--- GOAL OF THE EXERCISE ---
Each line from the top of the listing down to and including the line with "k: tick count" must be duplicated exactly; pictures are to be skipped.

--- PROVIDED MATERIAL ---
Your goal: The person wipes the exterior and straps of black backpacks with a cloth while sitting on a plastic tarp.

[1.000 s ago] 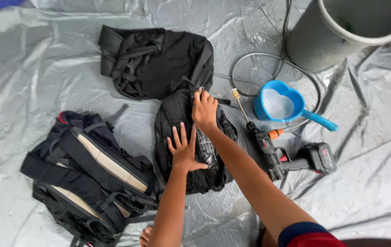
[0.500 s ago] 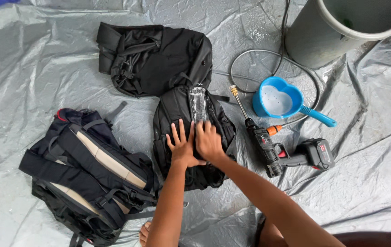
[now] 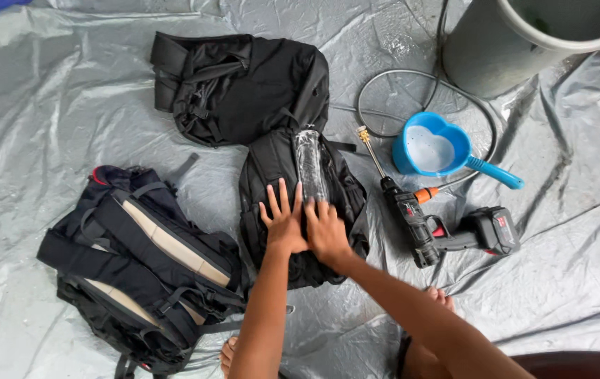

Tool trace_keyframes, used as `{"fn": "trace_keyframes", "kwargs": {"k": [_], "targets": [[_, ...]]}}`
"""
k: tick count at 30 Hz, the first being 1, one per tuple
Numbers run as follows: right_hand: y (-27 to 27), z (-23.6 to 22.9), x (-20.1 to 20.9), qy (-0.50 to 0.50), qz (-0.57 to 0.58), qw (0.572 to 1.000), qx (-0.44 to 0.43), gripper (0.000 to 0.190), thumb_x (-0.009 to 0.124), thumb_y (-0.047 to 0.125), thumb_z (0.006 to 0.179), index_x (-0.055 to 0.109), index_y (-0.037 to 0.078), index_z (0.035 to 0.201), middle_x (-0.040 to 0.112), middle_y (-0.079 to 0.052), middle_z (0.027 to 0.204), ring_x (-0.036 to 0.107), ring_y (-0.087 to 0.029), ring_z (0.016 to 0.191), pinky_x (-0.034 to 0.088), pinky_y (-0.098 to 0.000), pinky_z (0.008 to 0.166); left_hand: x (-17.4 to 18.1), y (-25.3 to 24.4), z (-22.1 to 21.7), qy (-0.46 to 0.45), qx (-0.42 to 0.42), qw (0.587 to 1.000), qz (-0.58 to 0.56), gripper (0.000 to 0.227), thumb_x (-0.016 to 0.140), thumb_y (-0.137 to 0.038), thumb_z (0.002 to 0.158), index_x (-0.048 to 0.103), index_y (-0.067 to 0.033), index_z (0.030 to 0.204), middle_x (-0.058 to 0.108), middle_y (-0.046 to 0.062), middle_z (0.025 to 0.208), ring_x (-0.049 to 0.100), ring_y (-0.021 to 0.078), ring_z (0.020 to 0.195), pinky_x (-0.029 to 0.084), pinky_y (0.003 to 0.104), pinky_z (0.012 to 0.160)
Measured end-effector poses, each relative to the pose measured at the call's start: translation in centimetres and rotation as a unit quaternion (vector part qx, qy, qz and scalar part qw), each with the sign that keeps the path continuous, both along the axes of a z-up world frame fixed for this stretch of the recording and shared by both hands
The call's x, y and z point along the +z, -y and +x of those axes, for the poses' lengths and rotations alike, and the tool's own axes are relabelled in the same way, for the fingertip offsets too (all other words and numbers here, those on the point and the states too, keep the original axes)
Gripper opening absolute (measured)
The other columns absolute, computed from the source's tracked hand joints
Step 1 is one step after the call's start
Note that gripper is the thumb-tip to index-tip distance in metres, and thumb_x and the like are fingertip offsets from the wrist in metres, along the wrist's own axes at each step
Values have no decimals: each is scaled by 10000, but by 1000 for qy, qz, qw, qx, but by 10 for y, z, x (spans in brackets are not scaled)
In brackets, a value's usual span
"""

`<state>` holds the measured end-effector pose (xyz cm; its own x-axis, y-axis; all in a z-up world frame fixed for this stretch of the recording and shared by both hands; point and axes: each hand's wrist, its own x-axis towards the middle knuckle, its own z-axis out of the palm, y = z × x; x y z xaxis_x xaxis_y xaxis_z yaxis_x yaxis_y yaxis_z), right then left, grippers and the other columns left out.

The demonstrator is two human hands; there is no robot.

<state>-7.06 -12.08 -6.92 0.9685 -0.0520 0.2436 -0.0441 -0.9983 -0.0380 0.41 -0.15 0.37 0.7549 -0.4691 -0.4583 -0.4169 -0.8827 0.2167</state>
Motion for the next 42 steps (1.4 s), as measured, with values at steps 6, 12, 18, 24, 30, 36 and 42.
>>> {"fn": "trace_keyframes", "kwargs": {"k": [6, 12, 18, 24, 30, 36, 42], "targets": [[-14, -51, 11, -33, -14, 998, 41, 623, 563, 290, 935, 514, 91, 1524, 521, -141, 1144, 613, -310, 893, 588, -355, 464, -41, -5, 2, 38, -8, 999, -19, 1740, 1004, -173, 506, -129, -308, 1820, -217, 193, 1872, -171, 504, 1701, 57, 807, 1272], [15, 86, 14, 0, 69, 995, -69, 500, 548, 258, 1097, 496, 23, 1535, 545, -209, 1252, 661, -310, 956, 636, -377, 539, -18, -10, -3, 16, 10, 996, -88, 1647, 1003, -540, 589, -36, -290, 1841, -270, 135, 1876, -257, 476, 1698, -55, 765, 1281], [-5, 18, 11, -36, -41, 998, -44, 684, 646, 381, 939, 501, 67, 1529, 550, -177, 1249, 658, -298, 982, 641, -337, 540, -22, -4, 4, -7, 13, 999, -43, 1676, 1036, -425, 597, -113, -319, 1812, -277, 169, 1861, -239, 488, 1693, -19, 810, 1295], [-8, -77, 19, -137, -10, 990, 31, 732, 665, 358, 917, 448, 71, 1554, 525, -198, 1219, 645, -321, 906, 652, -401, 513, -12, 2, 5, -37, -8, 999, -8, 1596, 963, -261, 698, -182, -314, 1808, -344, 187, 1834, -300, 523, 1660, -18, 825, 1269], [12, 27, -6, -46, 50, 997, -25, 672, 646, 299, 980, 460, 8, 1556, 536, -232, 1242, 686, -344, 935, 647, -398, 519, -5, -3, 4, -67, -6, 997, -29, 1473, 878, -235, 785, -171, -323, 1815, -416, 156, 1812, -378, 510, 1633, -85, 804, 1266], [1, 15, 8, -78, 7, 996, -35, 715, 638, 320, 973, 447, -5, 1580, 533, -227, 1270, 672, -323, 990, 660, -377, 538, -11, -8, 6, -52, 1, 997, -60, 1381, 844, -239, 834, -118, -355, 1817, -348, 153, 1843, -337, 477, 1662, -72, 794, 1295], [-13, -53, 20, -152, -18, 988, -16, 673, 572, 274, 1008, 421, 8, 1607, 550, -198, 1269, 691, -297, 974, 656, -369, 531, -10, -5, 9, -24, 1, 997, -67, 1232, 807, -336, 912, -27, -435, 1813, -256, 181, 1867, -269, 509, 1679, -37, 823, 1280]]}}
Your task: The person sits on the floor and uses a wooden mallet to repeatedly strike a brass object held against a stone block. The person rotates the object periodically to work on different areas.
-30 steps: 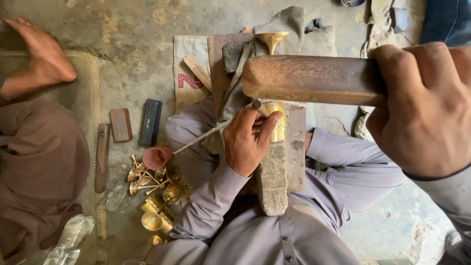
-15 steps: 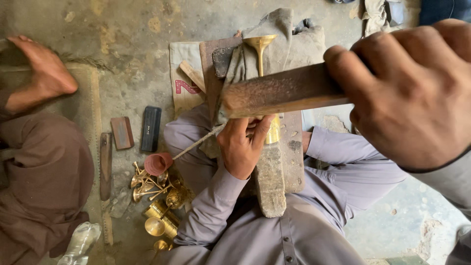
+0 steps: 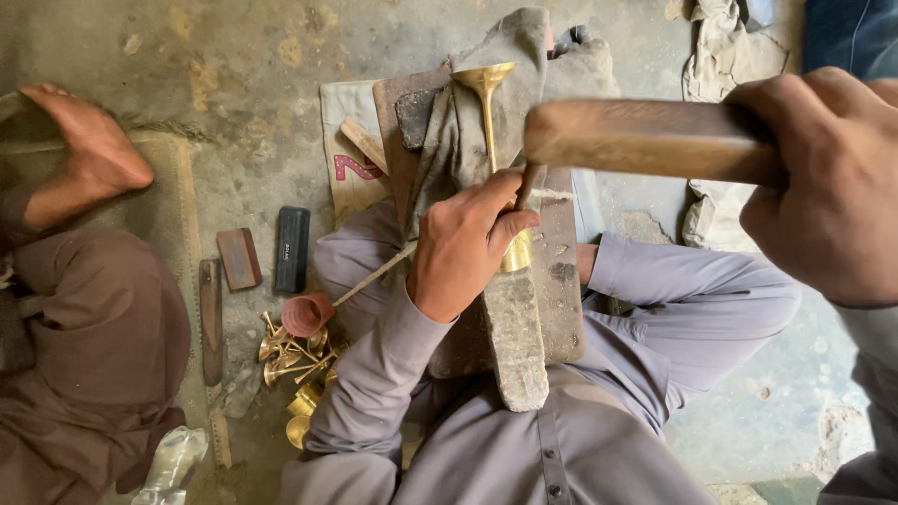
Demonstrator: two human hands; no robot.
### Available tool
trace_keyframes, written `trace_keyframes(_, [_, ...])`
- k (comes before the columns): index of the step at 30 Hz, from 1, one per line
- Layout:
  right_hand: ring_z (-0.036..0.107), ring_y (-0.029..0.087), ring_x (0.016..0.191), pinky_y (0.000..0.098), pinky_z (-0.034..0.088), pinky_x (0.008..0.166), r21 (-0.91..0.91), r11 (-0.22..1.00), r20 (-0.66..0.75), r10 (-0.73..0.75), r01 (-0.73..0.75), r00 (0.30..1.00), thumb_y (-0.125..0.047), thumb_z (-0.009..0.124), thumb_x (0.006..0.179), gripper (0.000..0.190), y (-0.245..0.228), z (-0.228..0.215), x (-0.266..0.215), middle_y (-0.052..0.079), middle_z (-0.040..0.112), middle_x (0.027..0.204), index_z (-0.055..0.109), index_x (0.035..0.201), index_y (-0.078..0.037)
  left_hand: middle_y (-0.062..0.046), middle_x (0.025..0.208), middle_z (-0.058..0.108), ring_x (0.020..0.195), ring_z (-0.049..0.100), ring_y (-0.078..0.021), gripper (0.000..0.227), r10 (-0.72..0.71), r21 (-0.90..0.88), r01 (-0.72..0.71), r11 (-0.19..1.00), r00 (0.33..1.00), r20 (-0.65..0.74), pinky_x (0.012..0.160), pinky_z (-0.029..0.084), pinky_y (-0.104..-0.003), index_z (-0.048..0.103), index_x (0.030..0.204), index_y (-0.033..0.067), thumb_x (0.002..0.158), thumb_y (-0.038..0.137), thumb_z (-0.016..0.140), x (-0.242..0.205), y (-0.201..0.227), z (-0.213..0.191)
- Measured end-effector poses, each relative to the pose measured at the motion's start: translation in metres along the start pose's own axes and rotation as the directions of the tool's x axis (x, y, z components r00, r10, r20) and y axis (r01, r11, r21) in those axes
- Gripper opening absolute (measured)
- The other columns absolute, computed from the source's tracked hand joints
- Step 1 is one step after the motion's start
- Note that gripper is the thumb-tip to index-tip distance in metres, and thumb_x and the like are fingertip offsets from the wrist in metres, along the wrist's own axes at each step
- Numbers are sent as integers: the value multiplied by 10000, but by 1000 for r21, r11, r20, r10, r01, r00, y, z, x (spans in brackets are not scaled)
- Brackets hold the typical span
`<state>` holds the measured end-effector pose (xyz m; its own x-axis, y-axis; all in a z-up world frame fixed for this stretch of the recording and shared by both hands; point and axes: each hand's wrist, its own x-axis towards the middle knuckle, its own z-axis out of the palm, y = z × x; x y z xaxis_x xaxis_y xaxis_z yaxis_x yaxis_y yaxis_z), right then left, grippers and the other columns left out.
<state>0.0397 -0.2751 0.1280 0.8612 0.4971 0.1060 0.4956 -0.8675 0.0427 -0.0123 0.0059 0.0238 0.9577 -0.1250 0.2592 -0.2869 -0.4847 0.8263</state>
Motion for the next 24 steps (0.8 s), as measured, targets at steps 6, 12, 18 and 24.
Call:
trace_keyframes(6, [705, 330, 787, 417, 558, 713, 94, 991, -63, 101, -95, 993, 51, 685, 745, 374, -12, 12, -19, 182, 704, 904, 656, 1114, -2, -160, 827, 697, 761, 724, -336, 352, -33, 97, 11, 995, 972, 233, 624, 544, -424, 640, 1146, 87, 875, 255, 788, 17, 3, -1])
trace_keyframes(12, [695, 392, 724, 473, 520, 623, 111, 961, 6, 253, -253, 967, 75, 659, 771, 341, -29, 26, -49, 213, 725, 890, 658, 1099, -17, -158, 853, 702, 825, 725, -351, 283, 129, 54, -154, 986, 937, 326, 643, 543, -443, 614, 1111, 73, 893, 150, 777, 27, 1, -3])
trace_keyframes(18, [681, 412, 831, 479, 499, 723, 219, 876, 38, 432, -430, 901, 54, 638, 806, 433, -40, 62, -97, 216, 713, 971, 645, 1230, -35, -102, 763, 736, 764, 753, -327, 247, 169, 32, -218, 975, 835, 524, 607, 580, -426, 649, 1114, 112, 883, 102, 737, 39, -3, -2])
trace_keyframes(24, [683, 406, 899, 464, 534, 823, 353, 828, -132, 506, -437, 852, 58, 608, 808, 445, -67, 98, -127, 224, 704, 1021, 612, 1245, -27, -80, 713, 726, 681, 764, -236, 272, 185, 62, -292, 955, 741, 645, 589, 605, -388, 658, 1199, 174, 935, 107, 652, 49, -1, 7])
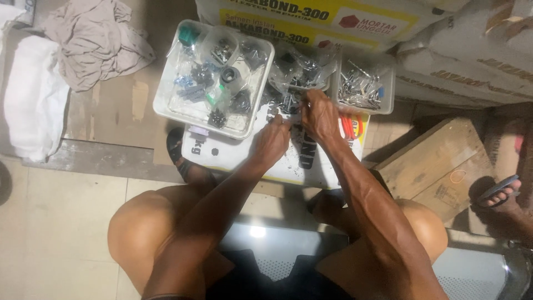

--- OUTPUT BELOW ---
Your goal: The person wipes the exterior and straps of black backpacks with a cloth while sitting on a plastic tarp.

[1.000 s ago] 
[0.500 s ago] 
[now] 

Tool trace_keyframes, used as `{"fn": "trace_keyframes", "kwargs": {"k": [_], "targets": [[_, ...]]}}`
"""
k: tick count at 30 Hz, the first being 1, one per tuple

For this exercise, nothing more remains to be done.